Reputation: 61
I have a code like this in RabbitMQ :
byte[] rawBytes = serialize(trxEntities);
byte[] zipped = rawBytes;
if (shouldBeCompress) {
zipped = compressor.compress(rawBytes);
}
BasicProperties persistentBasic = MessageProperties.PERSISTENT_BASIC;
channel.basicPublish("", queueName, persistentBasic, zipped);
As you see some of my messages should be compress along witch some others shouldn't.
Is there any way I could set any properties to tell the consumer that "hey! this is a zipped message" ?
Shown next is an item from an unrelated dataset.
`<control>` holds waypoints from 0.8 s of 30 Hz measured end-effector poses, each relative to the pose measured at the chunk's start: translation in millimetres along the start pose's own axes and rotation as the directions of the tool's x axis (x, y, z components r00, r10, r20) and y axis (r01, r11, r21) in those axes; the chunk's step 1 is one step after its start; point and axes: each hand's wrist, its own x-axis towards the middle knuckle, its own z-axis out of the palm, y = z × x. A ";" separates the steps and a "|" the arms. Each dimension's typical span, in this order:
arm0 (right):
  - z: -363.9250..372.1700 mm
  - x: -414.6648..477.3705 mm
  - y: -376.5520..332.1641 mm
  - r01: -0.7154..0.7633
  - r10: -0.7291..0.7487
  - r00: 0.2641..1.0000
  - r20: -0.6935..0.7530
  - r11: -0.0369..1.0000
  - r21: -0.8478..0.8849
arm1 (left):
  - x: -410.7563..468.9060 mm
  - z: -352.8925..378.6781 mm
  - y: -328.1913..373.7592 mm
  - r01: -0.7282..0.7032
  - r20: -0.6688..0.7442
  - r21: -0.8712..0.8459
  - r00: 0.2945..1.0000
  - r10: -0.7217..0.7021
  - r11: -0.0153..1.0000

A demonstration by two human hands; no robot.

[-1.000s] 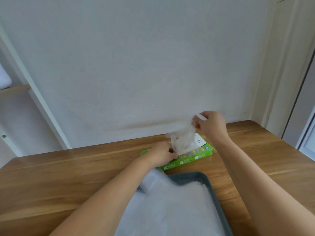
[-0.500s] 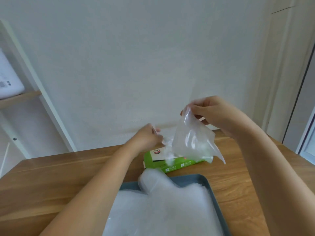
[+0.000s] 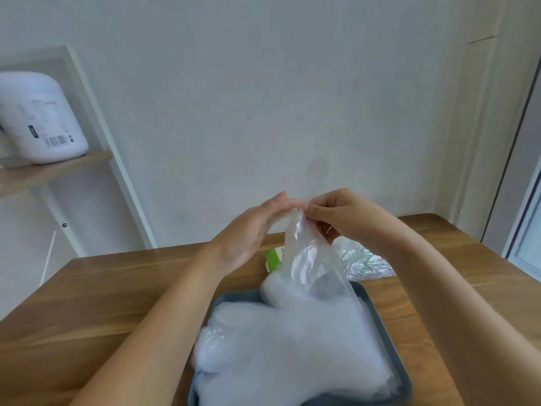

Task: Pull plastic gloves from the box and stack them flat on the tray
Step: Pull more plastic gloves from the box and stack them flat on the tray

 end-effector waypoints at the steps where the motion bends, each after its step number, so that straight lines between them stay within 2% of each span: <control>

PS. does "com.rabbitmq.client.AMQP.BasicProperties.BasicProperties(..., Map headers, ...)" help me? I mean could I set any parameter in BasicProperties.header ?
Upvotes: 5
Views: 13523
Reputation: 2019
Yes you can!
We use the type
field for specifying what message was sent (eg. USER_INFO, HEARTBEAT, etc.) and the contentEncoding
field for specifying compression (if any):
AMQP.BasicProperties.Builder propsBuilder = new AMQP.BasicProperties.Builder();
propsBuilder.type(typeName);
if (compress)
{
propsBuilder.contentEncoding("zip");
}
BasicProperties props = propsBuilder.build();
channel.basicPublish(targetExchange, "", true, props, data);
// and receiving works like this:
Delivery delivery = consumer.nextDelivery();
byte[] data = delivery.getBody();
BasicProperties props = delivery.getProperties();
String typeName = props.getType();
String replyToServerId = props.getReplyTo();
String contentEncoding = props.getContentEncoding();
Upvotes: 2
Reputation: 15256
For the project that I'm working which uses RabbitMQ we use a header field to identify the content-type and content-encoding
For example, a plain-text message in a queue would read
{'type' : 'plaintext', 'encoding' : 'utf-8'}
Compressed data streams are processed through Base64 and then sent
{'type' : 'gzip', 'encoding' : 'base64'}
There is not a standardized mechanism with RabbitMQ to identify the content-type and encoding, you may adopt your own or select a commonly used standard.
Upvotes: 0
Reputation: 3469
I think you may add anything you like to the header. However, there is a field called "contentEncoding", which I think is better for this situation. You may just put "gzip", "deflate", or the compression algorithm in this field, take a look at this page for those encoding defined for HTTP: http://www.w3.org/Protocols/rfc2616/rfc2616-sec3.html#sec3.5
Upvotes: 5
Reputation: 313
you could use a wrapper for it as:
public class wrapper(){
public boolean isZipped;
public String serializedMessage;
}
and then serialize this message with Java Serializable Object to Byte Array
or you can use this code:
persistentBasic = persistentBasic.builder().headers(filter).build();
and put your appropriate filter in header.